▶ [What is required] Every line below that contains "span" is to be copied.

• • • • •

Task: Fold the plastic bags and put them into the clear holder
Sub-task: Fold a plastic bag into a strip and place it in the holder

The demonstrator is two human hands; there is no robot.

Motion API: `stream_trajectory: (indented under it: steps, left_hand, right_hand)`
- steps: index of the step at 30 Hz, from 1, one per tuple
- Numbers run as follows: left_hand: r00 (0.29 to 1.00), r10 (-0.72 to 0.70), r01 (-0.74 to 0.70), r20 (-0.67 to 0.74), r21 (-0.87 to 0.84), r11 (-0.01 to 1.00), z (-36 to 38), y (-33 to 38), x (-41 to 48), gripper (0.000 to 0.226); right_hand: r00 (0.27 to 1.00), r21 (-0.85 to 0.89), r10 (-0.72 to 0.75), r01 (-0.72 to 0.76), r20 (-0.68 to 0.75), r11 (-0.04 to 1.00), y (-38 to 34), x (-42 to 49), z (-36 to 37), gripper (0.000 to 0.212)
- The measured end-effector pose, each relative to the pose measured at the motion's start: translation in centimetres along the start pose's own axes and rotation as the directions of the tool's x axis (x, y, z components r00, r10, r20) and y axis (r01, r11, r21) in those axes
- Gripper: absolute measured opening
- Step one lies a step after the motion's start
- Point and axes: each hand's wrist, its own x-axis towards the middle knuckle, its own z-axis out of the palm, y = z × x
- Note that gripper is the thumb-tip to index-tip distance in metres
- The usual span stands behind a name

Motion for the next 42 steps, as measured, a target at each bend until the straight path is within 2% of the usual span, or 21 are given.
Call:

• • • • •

▶ [Task result]
- The usual span stands behind a name
Motion for the next 42 steps, as measured, a target at each bend until the straight path is within 2% of the usual span, or 21 are given.

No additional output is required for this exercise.